As per the outcome of a placebo-controlled, randomized, double-blind, Phase II study, the application of celecoxib appeared to be effectual in slowing down the growth of basal cell carcinomas in a comparatively uncommon group of patients who seem to be extremely vulnerable to carcinoma.

Celecoxib, promoted under the brand name of Celebrex by Pfizer Inc., is said to be a non-steroidal anti-inflammatory drug (NSAID). People suffering from Gorlin syndrome could usually develop hundreds or even thousands of basal cell carcinomas in their entire life.

Ervin H. Epstein Jr., M.D., senior scientist at the Children’s Hospital of Oakland Research Institute, Oakland, Calif., mentioned that the objective of this study was to decrease the amount of basal cell carcinomas in patients with this uncommon disorder who could be at risk for developing this type of cancer.

Epstein commented, “The underlying idea is if we can find something in these high-risk patients that could be translatable to the ‘normal’ population, then we could ultimately use that form of chemoprevention to reduce the numbers of skin cancer in all people.”

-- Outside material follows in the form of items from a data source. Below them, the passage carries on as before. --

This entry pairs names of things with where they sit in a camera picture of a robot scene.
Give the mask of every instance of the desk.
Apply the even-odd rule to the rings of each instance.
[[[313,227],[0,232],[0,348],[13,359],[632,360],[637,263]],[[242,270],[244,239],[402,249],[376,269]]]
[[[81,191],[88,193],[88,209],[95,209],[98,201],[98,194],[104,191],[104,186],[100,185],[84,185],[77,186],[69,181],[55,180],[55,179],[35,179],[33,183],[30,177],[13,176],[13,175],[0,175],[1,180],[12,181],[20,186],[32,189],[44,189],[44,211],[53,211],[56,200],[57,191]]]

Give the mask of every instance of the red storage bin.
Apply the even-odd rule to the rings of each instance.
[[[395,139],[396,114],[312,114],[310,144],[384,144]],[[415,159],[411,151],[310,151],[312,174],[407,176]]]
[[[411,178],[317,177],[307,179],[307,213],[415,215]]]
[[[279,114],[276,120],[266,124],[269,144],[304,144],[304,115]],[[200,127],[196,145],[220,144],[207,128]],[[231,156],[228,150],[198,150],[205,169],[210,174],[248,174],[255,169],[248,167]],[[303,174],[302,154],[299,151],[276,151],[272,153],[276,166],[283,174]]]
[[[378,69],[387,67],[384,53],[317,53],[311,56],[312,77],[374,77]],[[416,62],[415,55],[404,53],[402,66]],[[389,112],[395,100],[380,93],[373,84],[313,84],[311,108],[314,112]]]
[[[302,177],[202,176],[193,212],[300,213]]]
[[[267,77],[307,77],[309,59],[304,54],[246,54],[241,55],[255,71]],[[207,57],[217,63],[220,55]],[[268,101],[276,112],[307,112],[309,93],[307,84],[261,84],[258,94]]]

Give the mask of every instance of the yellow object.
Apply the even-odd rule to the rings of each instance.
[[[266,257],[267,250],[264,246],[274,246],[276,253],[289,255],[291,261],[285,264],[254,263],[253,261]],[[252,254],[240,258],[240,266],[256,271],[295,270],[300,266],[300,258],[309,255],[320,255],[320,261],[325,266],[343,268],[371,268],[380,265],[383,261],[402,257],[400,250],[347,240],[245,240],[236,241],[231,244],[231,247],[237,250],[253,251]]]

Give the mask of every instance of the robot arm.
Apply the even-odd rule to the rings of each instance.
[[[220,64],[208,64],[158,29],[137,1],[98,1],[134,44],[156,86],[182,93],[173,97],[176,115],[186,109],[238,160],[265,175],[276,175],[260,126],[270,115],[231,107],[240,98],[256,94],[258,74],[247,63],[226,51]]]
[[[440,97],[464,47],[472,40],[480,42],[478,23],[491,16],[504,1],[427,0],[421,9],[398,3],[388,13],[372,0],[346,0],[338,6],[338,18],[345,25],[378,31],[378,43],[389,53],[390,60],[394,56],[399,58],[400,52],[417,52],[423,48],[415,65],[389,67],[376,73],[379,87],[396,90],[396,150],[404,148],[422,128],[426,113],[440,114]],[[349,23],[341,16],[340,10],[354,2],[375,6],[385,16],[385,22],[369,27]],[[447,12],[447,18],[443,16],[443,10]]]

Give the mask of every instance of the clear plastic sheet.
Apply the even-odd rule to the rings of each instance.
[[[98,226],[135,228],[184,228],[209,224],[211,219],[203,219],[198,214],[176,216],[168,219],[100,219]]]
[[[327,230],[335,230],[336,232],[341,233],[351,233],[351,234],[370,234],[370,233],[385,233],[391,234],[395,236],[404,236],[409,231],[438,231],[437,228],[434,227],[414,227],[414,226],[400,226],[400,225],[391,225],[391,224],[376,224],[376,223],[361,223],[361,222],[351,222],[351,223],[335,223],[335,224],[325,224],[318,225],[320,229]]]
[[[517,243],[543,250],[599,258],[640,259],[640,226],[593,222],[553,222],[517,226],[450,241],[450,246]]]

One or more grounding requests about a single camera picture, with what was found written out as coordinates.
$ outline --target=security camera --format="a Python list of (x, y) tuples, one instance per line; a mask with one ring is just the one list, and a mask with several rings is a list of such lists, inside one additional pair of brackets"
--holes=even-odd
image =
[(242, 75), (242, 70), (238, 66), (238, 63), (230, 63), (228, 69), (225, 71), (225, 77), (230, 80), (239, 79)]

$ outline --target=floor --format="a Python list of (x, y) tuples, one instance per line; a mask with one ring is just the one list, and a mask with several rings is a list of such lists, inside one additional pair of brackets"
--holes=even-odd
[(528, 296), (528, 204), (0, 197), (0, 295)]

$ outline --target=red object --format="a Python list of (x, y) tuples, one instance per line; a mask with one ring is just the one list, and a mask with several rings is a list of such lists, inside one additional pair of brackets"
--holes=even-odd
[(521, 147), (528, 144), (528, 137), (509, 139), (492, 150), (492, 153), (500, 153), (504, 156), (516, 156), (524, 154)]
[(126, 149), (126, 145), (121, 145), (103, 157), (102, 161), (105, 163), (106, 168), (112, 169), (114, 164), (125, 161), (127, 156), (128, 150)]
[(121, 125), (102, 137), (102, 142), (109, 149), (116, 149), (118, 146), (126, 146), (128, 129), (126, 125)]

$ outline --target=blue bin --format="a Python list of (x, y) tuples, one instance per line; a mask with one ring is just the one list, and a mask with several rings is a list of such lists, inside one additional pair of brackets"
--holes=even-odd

Epstein and colleagues supposedly allocated around 60 patients with basal cell carcinoma to be given either 200 mg of oral celecoxib twice a day or placebo. Subsequent to around two years, people who were given placebo appeared to have a 50 percent augment in basal cell carcinoma for each year as opposed to a 20 percent raise among those who received celecoxib.

Epstien mentioned, “We found some beneficial effect of preventing tumors in patients treated with the NSAID.”

In addition, there seemed to be no dissimilarity in the speed or acuteness of side effects between patients in any of the two groups.

In the same January edition of Cancer Prevention Research, Charles M. Rudin, M.D., Ph.D, associate director for clinical research at the Sidney Kimmel Comprehensive Cancer Center, Johns Hopkins, remarked, “This new study of cyclooxygenase inhibition, together with recent data on the efficacy of the hedgehog pathway inhibition, offer new hope for patients at a high risk for basal cell cancer. Basal cell carcinoma is an incredibly common disease, far and away the most common cancer in people. The potential for a therapy that would impact the incidence of this would be huge.”

Rudin mentioned that the clinical outcomes of this study apparently do not seem to have an instant effect on patients with basal cell carcinoma. Epstein and colleagues have supposedly set an example for upcoming clinical trials.

Even though the outcomes of this study exhibited affirmative results in decreasing cancer, Epstein proposed that certain apprehensions remain about the possible cardiovascular side effects like stroke or heart attack that could be linked to this drug. Apparently additional studies are required to authenticate the security and effectiveness of the utilization of celecoxib in this population.

The findings were published in the January issue of Cancer Prevention Research, a journal of the American Association for Cancer Research.